What the exercise asks: Reproduce the entries below exactly, but only from the line containing "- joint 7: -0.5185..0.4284" to the line containing "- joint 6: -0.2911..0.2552", inclusive.

Exercise data:
■ ■ ■ ■ ■

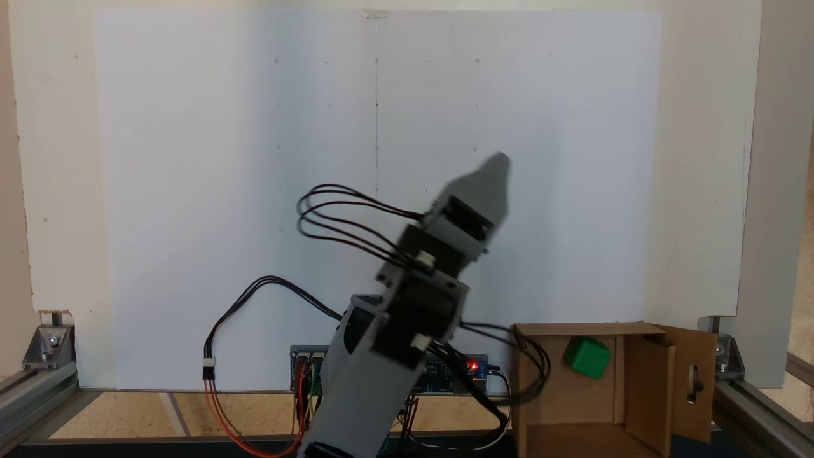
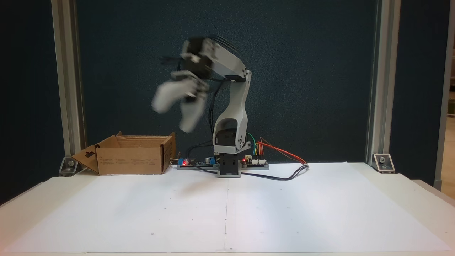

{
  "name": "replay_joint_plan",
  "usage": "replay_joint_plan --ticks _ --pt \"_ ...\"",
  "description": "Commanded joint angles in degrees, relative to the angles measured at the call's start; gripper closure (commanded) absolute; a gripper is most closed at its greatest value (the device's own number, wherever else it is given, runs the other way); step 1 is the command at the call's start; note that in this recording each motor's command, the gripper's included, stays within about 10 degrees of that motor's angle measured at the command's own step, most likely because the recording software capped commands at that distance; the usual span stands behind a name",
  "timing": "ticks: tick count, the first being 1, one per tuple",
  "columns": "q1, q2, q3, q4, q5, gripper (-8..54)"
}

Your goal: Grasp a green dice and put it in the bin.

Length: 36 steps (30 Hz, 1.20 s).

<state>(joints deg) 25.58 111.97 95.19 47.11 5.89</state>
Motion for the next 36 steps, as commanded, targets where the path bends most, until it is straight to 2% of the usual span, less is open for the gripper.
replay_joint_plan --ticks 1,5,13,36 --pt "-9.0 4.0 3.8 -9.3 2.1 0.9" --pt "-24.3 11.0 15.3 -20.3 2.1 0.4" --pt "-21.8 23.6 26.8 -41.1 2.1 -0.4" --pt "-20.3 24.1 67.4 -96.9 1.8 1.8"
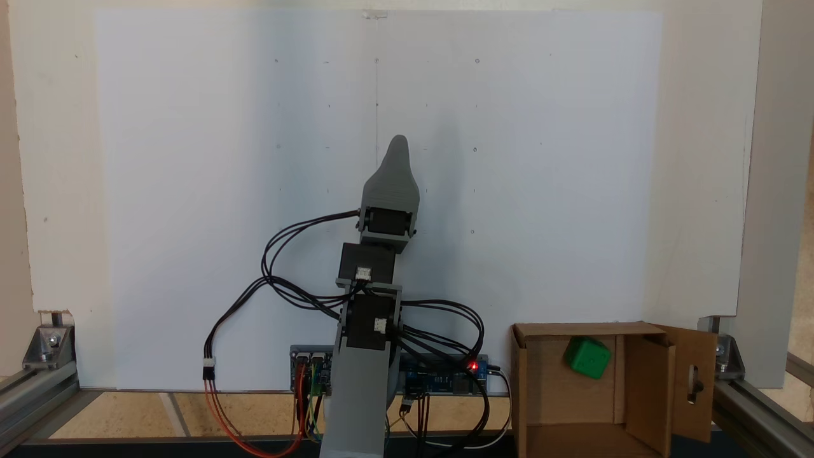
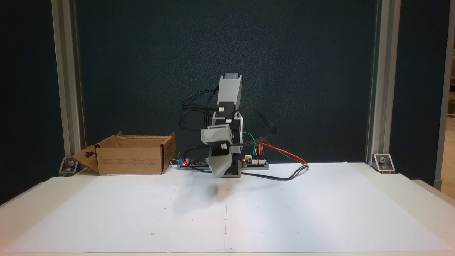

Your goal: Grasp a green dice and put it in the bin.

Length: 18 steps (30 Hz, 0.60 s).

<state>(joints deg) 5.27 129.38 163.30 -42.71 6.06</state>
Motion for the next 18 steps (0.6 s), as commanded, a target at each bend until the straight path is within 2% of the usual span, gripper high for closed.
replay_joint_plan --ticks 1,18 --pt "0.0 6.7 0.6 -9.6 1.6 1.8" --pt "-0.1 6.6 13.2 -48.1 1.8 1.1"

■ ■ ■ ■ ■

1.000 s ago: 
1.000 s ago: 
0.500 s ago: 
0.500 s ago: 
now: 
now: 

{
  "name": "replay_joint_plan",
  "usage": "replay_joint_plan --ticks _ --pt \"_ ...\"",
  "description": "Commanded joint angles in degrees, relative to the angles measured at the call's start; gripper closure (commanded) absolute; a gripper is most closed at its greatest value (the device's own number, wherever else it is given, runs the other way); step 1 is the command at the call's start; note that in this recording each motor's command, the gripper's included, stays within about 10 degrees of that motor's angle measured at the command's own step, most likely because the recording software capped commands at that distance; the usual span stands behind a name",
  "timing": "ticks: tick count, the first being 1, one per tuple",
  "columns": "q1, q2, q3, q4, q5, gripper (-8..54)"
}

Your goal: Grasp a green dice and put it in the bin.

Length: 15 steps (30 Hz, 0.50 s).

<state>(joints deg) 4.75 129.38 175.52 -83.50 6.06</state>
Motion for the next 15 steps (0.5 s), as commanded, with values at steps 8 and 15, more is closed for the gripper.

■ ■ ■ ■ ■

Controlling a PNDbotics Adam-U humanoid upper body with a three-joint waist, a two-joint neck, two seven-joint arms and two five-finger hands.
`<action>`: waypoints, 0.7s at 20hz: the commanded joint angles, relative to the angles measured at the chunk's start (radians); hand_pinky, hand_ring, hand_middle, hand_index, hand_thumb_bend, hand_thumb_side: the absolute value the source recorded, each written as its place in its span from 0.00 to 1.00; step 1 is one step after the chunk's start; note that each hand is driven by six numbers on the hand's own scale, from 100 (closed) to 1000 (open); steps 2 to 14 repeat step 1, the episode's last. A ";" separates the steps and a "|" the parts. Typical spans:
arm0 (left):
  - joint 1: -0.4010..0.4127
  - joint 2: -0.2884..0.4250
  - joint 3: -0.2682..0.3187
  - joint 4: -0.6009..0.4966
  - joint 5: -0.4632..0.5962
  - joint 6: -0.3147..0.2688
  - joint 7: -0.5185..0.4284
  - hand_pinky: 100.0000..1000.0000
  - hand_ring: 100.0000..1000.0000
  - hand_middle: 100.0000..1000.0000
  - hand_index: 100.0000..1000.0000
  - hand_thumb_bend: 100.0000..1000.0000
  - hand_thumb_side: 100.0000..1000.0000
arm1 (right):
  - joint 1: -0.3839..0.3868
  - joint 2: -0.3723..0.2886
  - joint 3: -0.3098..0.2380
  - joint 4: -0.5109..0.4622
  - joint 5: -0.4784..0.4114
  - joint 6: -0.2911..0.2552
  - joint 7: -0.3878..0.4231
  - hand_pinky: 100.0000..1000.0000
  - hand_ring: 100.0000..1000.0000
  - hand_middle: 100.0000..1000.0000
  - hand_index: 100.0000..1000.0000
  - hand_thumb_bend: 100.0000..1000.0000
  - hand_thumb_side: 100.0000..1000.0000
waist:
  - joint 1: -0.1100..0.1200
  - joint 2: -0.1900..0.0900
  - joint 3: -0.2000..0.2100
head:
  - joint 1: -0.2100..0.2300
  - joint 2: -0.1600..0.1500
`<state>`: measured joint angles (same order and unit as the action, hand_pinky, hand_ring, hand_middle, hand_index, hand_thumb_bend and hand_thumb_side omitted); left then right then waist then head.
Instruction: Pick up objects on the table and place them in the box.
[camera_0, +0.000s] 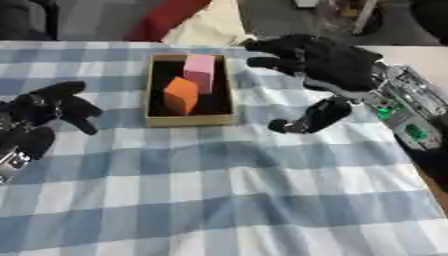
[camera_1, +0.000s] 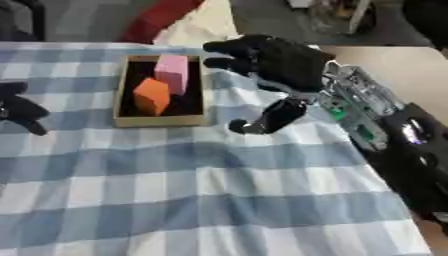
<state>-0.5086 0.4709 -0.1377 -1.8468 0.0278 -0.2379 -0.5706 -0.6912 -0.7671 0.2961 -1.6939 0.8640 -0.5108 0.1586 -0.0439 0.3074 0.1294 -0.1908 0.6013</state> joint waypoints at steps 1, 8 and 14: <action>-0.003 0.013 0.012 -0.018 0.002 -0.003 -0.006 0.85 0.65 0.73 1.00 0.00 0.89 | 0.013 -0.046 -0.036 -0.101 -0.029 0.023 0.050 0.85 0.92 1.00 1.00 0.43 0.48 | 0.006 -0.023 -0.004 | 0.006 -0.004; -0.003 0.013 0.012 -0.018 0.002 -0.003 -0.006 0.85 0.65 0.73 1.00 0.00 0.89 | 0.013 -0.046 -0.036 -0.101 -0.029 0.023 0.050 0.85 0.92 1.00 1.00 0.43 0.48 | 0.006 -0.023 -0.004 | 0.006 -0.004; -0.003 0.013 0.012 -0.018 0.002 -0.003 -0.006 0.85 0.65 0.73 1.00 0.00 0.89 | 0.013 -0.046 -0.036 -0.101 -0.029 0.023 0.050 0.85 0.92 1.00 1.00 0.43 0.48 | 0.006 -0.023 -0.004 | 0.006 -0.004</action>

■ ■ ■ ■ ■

Output of the exercise:
  - joint 7: -0.5185..0.4284
  - hand_pinky: 100.0000..1000.0000
  - hand_ring: 100.0000..1000.0000
  - hand_middle: 100.0000..1000.0000
  - hand_index: 100.0000..1000.0000
  - hand_thumb_bend: 100.0000..1000.0000
  - hand_thumb_side: 100.0000..1000.0000
arm1 (right):
  - joint 1: -0.3839..0.3868
  - joint 2: -0.3723..0.2886
  - joint 3: -0.3098..0.2380
  - joint 4: -0.5109..0.4622
  - joint 5: -0.4784..0.4114
  - joint 6: -0.2911..0.2552

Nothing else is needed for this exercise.